## Records provided
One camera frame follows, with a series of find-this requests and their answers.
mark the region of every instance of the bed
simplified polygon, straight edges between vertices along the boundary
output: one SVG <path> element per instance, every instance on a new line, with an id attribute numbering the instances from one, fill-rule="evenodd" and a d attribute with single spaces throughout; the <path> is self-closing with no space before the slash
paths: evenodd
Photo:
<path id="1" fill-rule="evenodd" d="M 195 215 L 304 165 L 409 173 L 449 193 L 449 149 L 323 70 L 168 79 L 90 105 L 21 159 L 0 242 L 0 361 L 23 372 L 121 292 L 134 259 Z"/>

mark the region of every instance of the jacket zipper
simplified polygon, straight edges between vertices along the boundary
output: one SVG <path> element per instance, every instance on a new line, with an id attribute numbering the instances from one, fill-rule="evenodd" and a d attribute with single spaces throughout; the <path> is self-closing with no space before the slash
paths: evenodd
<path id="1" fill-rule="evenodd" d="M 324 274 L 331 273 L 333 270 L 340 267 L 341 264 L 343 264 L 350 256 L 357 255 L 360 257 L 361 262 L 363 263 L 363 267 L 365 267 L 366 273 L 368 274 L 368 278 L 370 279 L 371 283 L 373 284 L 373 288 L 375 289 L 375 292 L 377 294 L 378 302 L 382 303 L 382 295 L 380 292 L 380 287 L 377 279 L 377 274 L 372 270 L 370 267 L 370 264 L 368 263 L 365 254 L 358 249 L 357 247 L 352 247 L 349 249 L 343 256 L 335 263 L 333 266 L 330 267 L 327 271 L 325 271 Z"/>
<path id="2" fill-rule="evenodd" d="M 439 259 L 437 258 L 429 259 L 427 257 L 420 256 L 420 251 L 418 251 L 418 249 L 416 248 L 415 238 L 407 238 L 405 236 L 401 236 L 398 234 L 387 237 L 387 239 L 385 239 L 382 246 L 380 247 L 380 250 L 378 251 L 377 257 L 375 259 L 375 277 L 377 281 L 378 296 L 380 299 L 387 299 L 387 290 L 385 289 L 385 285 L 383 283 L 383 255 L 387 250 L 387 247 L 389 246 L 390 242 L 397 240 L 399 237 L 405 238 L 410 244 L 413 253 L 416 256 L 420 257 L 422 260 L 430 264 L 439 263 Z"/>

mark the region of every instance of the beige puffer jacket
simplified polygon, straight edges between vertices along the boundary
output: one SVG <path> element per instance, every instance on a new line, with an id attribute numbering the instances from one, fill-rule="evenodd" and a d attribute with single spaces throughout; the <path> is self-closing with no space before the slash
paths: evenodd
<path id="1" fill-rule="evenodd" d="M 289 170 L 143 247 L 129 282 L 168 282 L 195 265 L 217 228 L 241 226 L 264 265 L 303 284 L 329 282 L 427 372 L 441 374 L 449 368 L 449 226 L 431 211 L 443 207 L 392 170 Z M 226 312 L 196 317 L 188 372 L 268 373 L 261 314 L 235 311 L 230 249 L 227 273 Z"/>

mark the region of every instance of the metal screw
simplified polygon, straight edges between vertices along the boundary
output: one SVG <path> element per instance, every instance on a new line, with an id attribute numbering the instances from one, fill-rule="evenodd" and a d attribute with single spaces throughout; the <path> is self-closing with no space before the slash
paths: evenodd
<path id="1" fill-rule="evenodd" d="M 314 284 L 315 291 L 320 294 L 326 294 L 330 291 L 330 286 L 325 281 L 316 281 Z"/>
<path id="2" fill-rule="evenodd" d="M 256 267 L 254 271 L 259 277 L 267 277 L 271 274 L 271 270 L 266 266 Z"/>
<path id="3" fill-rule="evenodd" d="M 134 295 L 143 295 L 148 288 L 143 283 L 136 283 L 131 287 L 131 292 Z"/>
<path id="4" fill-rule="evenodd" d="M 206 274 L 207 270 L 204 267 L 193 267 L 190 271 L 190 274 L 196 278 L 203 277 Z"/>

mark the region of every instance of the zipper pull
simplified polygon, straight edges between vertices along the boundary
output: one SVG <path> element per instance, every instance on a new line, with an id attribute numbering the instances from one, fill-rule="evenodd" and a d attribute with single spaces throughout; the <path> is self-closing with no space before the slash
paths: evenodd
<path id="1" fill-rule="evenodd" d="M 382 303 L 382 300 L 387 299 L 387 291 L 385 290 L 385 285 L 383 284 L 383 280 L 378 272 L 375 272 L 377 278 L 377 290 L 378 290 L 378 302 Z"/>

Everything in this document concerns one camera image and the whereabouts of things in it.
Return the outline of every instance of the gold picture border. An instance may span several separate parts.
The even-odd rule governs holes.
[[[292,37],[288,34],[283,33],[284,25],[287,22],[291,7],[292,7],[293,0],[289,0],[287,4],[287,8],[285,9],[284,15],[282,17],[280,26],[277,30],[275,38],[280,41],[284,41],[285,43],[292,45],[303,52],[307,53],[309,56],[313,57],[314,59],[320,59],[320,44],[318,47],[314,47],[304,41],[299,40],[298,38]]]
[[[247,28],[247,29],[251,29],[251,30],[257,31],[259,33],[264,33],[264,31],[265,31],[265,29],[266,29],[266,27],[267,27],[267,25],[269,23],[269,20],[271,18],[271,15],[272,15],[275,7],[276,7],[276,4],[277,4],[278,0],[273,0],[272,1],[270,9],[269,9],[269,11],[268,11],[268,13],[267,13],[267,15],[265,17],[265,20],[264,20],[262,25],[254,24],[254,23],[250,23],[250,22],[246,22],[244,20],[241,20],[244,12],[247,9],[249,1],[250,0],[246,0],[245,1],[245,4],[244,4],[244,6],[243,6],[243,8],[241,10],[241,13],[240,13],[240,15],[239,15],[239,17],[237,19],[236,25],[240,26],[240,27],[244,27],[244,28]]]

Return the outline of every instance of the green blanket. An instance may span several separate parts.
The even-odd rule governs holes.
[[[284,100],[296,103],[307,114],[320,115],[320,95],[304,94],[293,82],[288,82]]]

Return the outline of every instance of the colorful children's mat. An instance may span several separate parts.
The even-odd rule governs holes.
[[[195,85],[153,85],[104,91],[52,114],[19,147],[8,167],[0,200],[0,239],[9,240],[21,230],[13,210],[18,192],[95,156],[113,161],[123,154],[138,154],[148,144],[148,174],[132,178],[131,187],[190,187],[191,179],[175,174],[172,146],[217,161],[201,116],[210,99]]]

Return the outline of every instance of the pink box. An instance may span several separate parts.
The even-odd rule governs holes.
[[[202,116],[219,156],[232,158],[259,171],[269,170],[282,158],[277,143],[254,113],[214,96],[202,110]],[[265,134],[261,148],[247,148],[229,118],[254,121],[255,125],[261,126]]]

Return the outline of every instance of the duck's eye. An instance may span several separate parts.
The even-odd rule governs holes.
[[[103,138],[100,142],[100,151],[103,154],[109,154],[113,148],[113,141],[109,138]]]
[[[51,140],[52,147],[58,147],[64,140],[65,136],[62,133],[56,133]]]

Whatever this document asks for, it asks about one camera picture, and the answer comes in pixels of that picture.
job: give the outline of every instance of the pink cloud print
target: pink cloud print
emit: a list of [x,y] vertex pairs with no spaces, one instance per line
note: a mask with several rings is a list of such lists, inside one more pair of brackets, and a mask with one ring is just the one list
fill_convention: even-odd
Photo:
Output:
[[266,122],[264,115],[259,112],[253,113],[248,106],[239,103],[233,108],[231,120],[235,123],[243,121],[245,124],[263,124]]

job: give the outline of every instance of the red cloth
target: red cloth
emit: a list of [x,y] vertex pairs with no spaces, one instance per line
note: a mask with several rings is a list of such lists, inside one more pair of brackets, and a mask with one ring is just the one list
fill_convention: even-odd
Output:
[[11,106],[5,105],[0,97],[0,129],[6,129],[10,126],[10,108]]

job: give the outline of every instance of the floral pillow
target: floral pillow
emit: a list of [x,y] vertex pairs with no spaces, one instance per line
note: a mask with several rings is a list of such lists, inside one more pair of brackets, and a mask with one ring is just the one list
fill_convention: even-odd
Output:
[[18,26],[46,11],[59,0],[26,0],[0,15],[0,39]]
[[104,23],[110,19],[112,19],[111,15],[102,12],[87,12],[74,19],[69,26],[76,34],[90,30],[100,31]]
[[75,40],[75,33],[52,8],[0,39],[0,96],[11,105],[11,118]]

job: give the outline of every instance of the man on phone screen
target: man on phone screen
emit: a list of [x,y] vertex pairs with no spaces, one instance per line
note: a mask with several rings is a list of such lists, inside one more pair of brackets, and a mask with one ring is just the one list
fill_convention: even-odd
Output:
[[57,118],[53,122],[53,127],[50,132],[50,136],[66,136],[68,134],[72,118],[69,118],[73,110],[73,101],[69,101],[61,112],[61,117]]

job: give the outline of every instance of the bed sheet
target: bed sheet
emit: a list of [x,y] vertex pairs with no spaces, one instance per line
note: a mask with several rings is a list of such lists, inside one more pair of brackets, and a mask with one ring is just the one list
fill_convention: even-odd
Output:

## What to do
On how many lines of the listing does the string "Return" appear? Only the number should be given.

## Result of this task
5